§ **Records to use**

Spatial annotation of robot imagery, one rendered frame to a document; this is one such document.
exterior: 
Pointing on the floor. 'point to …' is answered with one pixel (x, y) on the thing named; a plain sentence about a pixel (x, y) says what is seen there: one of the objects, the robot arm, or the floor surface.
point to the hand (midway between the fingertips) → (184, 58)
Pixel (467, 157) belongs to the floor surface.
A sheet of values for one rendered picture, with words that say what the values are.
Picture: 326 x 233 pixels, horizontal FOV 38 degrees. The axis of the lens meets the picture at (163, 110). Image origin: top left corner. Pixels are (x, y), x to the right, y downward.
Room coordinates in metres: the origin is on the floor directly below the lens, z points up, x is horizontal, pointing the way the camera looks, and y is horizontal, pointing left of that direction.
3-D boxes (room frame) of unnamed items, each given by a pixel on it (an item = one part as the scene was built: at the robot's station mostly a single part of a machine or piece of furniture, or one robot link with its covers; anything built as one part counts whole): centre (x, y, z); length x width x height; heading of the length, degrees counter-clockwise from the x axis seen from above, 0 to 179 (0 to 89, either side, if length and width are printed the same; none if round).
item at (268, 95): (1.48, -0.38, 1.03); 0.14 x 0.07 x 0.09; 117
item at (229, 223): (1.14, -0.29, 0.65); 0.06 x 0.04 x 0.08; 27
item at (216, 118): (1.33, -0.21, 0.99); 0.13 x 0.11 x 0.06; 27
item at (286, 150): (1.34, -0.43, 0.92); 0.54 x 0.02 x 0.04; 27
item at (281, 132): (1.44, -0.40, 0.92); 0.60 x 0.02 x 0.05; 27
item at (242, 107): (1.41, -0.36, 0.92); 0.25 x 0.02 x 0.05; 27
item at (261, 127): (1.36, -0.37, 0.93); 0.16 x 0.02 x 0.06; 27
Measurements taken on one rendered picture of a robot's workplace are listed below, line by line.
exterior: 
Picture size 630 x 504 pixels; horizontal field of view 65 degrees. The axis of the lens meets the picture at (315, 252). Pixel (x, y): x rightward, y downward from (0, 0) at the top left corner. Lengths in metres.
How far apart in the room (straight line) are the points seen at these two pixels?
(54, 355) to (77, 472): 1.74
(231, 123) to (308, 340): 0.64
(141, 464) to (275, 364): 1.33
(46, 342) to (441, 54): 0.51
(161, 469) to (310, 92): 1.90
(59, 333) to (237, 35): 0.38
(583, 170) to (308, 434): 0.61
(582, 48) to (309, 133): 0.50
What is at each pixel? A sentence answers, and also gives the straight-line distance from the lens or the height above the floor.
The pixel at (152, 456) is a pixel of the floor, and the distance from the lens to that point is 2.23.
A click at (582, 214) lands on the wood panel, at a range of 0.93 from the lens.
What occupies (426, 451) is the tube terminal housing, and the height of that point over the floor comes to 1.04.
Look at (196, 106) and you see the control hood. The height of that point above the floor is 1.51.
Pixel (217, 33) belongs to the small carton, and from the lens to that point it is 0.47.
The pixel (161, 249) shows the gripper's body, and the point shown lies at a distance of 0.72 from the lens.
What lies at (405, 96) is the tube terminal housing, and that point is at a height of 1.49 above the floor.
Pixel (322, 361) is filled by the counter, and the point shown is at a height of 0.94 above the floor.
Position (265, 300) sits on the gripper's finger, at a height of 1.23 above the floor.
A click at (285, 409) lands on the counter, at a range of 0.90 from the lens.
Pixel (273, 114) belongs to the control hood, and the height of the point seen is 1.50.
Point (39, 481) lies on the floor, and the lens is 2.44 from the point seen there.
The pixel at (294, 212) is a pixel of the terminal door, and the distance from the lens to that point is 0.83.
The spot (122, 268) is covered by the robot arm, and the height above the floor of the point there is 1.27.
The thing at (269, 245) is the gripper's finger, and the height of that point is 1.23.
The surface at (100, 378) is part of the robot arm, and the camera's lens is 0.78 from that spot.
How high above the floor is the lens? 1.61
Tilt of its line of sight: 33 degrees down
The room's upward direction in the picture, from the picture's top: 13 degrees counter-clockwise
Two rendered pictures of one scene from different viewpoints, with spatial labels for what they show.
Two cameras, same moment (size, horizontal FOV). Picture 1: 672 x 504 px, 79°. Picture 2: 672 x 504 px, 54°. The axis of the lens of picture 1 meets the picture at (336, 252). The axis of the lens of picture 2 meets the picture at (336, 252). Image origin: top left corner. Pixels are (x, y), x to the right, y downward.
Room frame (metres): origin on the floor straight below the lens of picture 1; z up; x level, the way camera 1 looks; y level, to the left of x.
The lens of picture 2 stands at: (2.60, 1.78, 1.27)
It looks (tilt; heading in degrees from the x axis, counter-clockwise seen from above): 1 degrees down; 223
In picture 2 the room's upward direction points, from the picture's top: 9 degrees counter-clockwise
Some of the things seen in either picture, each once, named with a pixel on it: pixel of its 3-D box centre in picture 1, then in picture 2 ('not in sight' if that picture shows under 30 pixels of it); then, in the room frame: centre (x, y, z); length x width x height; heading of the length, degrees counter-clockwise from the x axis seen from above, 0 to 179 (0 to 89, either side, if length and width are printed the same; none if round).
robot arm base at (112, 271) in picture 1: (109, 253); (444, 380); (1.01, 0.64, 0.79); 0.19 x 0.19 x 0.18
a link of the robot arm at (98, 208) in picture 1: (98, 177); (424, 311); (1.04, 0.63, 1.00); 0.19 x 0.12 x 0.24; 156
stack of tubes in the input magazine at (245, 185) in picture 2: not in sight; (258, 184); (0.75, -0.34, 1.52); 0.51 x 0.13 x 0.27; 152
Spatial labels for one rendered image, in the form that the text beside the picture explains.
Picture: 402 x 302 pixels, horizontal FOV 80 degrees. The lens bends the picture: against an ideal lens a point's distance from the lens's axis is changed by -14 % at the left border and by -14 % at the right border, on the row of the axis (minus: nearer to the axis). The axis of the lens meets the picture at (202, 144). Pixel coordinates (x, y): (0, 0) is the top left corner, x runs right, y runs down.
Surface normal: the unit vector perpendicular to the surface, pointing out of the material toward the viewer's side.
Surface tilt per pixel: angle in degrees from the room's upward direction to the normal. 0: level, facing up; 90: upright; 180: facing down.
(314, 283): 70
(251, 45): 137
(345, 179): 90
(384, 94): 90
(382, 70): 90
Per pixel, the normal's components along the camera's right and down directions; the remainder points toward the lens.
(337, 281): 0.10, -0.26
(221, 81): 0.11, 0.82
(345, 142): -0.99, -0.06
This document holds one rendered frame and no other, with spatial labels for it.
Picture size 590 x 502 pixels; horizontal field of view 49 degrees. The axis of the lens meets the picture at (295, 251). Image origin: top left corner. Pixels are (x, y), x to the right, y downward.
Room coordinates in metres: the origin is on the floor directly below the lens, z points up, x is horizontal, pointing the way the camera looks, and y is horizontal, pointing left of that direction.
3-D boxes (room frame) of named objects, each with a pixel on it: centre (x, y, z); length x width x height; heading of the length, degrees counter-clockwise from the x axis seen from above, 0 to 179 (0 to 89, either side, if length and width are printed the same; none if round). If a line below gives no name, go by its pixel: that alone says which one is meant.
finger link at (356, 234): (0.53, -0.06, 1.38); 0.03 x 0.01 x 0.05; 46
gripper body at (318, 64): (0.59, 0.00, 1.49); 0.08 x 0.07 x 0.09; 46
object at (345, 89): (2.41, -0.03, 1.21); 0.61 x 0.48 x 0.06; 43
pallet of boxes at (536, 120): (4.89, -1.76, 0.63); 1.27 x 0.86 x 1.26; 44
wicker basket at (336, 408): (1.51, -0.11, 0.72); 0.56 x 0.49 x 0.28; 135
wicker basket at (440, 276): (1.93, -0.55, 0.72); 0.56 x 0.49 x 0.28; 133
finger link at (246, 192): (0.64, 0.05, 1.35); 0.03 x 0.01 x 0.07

§ **What the task requires**
Will you return exactly the lines above from the one with "Pixel (467, 157)" down to the one with "3-D boxes (room frame) of unnamed", counting both as part of the range?

§ **Task answer**
Pixel (467, 157) belongs to the floor surface.
A sheet of values for one rendered picture, with words that say what the values are.
Picture: 326 x 233 pixels, horizontal FOV 38 degrees. The axis of the lens meets the picture at (163, 110). Image origin: top left corner. Pixels are (x, y), x to the right, y downward.
Room coordinates in metres: the origin is on the floor directly below the lens, z points up, x is horizontal, pointing the way the camera looks, and y is horizontal, pointing left of that direction.
3-D boxes (room frame) of unnamed items, each given by a pixel on it (an item = one part as the scene was built: at the robot's station mostly a single part of a machine or piece of furniture, or one robot link with its covers; anything built as one part counts whole): centre (x, y, z); length x width x height; heading of the length, degrees counter-clockwise from the x axis seen from above, 0 to 179 (0 to 89, either side, if length and width are printed the same; none if round).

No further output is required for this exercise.